The task runs in a loop, asynchronously retrieving transcript messages from the transcript_queue as they arrive. The processing of the transcripts depends on their type:

If it's a 'speech_final' transcript (indicating that the user has finished speaking):
1. It first checks if the conversation should end with should_end_conversation (if the user's message ends with "bye" or "goodbye"). If true, it sets the finish_event to true to signal the end of the conversation, sends a JSON message with {'type': 'finish'} to the client, and breaks from the loop.
2. If it's not the end of the conversation, the user's message (the full transcript) is appended to the chat_messages list, which contains the conversation history, and the assistant_chat method is called to generate a response using the LLM.
3. The generated response is sent back to the client as a JSON message and also as audio after converting into speech using text_to_speech.
If the transcript is not a 'speech_final' transcript (e.g., an interim or final transcript), it is directly sent to the client as a JSON message, allowing the user to see the transcription in real-time.

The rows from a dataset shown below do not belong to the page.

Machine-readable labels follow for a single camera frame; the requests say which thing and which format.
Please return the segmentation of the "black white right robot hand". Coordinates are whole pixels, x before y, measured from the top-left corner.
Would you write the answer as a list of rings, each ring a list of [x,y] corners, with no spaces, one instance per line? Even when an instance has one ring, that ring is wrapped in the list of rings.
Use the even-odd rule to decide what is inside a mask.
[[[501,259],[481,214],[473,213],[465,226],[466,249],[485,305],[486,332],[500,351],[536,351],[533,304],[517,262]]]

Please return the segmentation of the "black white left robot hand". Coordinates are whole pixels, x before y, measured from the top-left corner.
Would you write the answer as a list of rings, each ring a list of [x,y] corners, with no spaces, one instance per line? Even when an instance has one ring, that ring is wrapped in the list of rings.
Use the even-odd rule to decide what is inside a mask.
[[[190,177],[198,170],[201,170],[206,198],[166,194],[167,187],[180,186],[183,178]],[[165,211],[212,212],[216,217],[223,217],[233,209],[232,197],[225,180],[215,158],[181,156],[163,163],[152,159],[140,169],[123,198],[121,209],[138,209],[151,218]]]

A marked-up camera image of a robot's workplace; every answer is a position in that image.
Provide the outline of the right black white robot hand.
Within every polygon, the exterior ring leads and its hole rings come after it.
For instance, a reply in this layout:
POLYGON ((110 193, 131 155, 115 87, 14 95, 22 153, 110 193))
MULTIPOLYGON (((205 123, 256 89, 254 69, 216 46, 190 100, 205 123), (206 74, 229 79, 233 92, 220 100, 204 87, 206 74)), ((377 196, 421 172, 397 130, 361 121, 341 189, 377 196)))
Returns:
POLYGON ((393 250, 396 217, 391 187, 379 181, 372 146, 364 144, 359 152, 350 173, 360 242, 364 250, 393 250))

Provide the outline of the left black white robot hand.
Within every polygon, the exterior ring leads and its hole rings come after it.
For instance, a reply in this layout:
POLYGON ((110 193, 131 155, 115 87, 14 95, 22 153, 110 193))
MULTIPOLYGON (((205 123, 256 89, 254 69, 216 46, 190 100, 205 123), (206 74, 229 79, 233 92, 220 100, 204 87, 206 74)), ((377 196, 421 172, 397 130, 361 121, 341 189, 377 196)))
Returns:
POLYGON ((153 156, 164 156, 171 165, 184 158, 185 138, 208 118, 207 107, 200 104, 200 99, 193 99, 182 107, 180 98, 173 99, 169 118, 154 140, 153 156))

The should_end_conversation and assistant_chat methods are identical to the ones in Part 1:

def should_end_conversation(self, text):
    text = text.translate(str.maketrans('', '', string.punctuation))
    text = text.strip().lower()
    return re.search(r'\b(goodbye|bye)\b$', text) is not None

async def assistant_chat(self, messages, model='llama3-8b-8192'):
    res = await groq.chat.completions.create(messages=messages, model=model)
    return res.choices[0].message.content

The text_to_speech method is now fully asynchronous and, instead of playing the audio response locally like in Part 1, it sends the audio stream to the client using the WebSocket connection in chunks of 1024 bytes:

async def text_to_speech(self, text):
    headers = {
        'Authorization': f'Token {settings.DEEPGRAM_API_KEY}',
        'Content-Type': 'application/json'
    }
    async with self.httpx_client.stream(
        'POST', DEEPGRAM_TTS_URL, headers=headers, json={'text': text}
    ) as res:
        async for chunk in res.aiter_bytes(1024):
            await self.websocket.send_bytes(chunk)

#2.7. Running the Code

To run the code for the voice assistant backend, follow these steps in your terminal or command-line interface:

Make sure you have Python (3.11 or higher) installed on your system.
Install Poetry, the package manager used in this project. You can find the installation instructions here.
Clone the GitHub repository containing the code, navigate to the backend folder and install the project dependencies:
```
git clone https://github.com/ruizguille/voice-assistant.git
cd voice-assistant/backend
poetry install
```
Create a .env file in the backend folder copying the .env.example file provided and set the required environment variables:
- GROQ_API_KEY: Your Groq API key.
- DEEPGRAM_API_KEY: Your Deepgram API key.
Activate the virtual environment and start the FastAPI backend server:
```
poetry shell
fastapi dev app/main.py
```

With the backend server up and running, we're one step closer to having a fully functional AI voice assistant. In Part 3, the final part of this series, we'll bring everything together and build the frontend client using React!